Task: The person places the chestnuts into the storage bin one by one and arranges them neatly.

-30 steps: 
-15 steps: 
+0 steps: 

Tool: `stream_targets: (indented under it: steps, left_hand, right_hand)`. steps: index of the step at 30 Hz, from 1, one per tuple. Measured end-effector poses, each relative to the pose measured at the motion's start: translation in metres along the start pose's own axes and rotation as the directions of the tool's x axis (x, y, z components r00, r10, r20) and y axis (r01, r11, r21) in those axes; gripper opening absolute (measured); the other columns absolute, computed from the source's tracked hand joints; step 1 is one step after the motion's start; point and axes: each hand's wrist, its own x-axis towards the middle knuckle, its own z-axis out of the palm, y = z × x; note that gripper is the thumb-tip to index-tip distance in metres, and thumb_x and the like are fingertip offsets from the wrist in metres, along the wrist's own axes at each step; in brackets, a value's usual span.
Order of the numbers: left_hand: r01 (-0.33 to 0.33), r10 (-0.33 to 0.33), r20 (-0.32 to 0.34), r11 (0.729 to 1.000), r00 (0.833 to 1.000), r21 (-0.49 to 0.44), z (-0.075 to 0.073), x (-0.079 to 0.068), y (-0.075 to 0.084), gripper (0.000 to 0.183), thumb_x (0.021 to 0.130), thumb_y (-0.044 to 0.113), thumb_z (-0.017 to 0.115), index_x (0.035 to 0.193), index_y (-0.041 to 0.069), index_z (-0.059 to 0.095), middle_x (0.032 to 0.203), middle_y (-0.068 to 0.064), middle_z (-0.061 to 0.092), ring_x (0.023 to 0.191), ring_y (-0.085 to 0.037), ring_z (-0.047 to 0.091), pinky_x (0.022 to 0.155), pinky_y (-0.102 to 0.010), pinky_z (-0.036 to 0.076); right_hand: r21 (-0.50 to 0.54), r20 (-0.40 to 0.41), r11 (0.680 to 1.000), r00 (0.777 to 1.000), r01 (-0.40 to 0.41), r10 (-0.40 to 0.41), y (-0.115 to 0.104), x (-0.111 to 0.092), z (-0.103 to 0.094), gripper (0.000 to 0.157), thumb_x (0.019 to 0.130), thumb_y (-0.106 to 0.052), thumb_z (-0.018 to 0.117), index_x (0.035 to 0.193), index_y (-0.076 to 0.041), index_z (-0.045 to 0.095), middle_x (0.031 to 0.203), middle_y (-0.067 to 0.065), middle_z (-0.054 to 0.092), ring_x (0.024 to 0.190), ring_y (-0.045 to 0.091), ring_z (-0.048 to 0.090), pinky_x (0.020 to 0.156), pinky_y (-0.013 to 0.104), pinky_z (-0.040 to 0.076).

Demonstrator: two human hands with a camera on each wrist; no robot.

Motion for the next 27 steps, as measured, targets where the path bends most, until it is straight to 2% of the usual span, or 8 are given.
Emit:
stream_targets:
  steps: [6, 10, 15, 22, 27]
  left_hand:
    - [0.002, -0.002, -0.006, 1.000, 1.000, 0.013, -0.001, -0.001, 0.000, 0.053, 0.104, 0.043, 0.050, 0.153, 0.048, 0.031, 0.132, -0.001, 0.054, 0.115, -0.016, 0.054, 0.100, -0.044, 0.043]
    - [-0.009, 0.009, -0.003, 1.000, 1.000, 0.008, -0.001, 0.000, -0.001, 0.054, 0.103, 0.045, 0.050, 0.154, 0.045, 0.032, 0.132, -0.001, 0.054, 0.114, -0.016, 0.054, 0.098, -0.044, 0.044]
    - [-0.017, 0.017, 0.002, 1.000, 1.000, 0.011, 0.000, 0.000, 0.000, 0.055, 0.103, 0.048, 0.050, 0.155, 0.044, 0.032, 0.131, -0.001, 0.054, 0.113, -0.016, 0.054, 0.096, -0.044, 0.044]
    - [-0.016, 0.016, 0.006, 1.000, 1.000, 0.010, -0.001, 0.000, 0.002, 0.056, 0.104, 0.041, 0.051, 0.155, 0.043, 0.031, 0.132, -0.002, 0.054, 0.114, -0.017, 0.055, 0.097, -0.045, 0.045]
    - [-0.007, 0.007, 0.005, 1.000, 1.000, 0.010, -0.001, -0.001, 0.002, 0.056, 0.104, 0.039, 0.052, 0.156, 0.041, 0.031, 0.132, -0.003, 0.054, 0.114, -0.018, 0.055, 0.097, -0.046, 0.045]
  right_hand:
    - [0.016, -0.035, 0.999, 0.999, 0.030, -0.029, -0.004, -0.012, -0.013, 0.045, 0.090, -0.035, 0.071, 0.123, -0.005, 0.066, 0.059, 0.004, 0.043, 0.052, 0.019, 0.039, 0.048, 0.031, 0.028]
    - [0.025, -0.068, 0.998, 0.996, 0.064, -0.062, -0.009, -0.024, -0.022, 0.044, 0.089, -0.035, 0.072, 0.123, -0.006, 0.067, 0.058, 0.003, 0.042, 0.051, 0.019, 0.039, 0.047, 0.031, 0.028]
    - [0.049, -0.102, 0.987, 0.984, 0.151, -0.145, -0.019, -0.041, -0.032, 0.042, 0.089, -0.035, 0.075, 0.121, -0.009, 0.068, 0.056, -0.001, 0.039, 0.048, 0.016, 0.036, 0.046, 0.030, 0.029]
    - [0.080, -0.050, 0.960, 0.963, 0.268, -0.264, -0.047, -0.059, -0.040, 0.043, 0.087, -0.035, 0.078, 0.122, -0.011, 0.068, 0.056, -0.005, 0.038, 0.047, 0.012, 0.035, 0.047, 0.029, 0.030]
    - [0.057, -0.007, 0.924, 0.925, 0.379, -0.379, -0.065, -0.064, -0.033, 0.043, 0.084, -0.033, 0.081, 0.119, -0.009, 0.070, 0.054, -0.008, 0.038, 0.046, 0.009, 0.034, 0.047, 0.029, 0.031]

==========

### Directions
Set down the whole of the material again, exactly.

### Output
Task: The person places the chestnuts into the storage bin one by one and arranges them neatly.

-30 steps: 
-15 steps: 
+0 steps: 

Tool: `stream_targets: (indented under it: steps, left_hand, right_hand)`. steps: index of the step at 30 Hz, from 1, one per tuple. Measured end-effector poses, each relative to the pose measured at the motion's start: translation in metres along the start pose's own axes and rotation as the directions of the tool's x axis (x, y, z components r00, r10, r20) and y axis (r01, r11, r21) in those axes; gripper opening absolute (measured); the other columns absolute, computed from the source's tracked hand joints; step 1 is one step after the motion's start; point and axes: each hand's wrist, its own x-axis towards the middle knuckle, its own z-axis out of the palm, y = z × x; note that gripper is the thumb-tip to index-tip distance in metres, and thumb_x and the like are fingertip offsets from the wrist in metres, along the wrist's own axes at each step; in brackets, a value's usual span.
Order of the numbers: left_hand: r01 (-0.33 to 0.33), r10 (-0.33 to 0.33), r20 (-0.32 to 0.34), r11 (0.729 to 1.000), r00 (0.833 to 1.000), r21 (-0.49 to 0.44), z (-0.075 to 0.073), x (-0.079 to 0.068), y (-0.075 to 0.084), gripper (0.000 to 0.183), thumb_x (0.021 to 0.130), thumb_y (-0.044 to 0.113), thumb_z (-0.017 to 0.115), index_x (0.035 to 0.193), index_y (-0.041 to 0.069), index_z (-0.059 to 0.095), middle_x (0.032 to 0.203), middle_y (-0.068 to 0.064), middle_z (-0.061 to 0.092), ring_x (0.023 to 0.191), ring_y (-0.085 to 0.037), ring_z (-0.047 to 0.091), pinky_x (0.022 to 0.155), pinky_y (-0.102 to 0.010), pinky_z (-0.036 to 0.076); right_hand: r21 (-0.50 to 0.54), r20 (-0.40 to 0.41), r11 (0.680 to 1.000), r00 (0.777 to 1.000), r01 (-0.40 to 0.41), r10 (-0.40 to 0.41), y (-0.115 to 0.104), x (-0.111 to 0.092), z (-0.103 to 0.094), gripper (0.000 to 0.157), thumb_x (0.019 to 0.130), thumb_y (-0.106 to 0.052), thumb_z (-0.018 to 0.117), index_x (0.035 to 0.193), index_y (-0.076 to 0.041), index_z (-0.045 to 0.095), middle_x (0.031 to 0.203), middle_y (-0.067 to 0.065), middle_z (-0.054 to 0.092), ring_x (0.024 to 0.190), ring_y (-0.045 to 0.091), ring_z (-0.048 to 0.090), pinky_x (0.020 to 0.156), pinky_y (-0.013 to 0.104), pinky_z (-0.040 to 0.076).

Demonstrator: two human hands with a camera on each wrist; no robot.

Motion for the next 27 steps, as measured, targets where the path bends most, until it is straight to 2% of the usual span, or 8 are given.
Emit:
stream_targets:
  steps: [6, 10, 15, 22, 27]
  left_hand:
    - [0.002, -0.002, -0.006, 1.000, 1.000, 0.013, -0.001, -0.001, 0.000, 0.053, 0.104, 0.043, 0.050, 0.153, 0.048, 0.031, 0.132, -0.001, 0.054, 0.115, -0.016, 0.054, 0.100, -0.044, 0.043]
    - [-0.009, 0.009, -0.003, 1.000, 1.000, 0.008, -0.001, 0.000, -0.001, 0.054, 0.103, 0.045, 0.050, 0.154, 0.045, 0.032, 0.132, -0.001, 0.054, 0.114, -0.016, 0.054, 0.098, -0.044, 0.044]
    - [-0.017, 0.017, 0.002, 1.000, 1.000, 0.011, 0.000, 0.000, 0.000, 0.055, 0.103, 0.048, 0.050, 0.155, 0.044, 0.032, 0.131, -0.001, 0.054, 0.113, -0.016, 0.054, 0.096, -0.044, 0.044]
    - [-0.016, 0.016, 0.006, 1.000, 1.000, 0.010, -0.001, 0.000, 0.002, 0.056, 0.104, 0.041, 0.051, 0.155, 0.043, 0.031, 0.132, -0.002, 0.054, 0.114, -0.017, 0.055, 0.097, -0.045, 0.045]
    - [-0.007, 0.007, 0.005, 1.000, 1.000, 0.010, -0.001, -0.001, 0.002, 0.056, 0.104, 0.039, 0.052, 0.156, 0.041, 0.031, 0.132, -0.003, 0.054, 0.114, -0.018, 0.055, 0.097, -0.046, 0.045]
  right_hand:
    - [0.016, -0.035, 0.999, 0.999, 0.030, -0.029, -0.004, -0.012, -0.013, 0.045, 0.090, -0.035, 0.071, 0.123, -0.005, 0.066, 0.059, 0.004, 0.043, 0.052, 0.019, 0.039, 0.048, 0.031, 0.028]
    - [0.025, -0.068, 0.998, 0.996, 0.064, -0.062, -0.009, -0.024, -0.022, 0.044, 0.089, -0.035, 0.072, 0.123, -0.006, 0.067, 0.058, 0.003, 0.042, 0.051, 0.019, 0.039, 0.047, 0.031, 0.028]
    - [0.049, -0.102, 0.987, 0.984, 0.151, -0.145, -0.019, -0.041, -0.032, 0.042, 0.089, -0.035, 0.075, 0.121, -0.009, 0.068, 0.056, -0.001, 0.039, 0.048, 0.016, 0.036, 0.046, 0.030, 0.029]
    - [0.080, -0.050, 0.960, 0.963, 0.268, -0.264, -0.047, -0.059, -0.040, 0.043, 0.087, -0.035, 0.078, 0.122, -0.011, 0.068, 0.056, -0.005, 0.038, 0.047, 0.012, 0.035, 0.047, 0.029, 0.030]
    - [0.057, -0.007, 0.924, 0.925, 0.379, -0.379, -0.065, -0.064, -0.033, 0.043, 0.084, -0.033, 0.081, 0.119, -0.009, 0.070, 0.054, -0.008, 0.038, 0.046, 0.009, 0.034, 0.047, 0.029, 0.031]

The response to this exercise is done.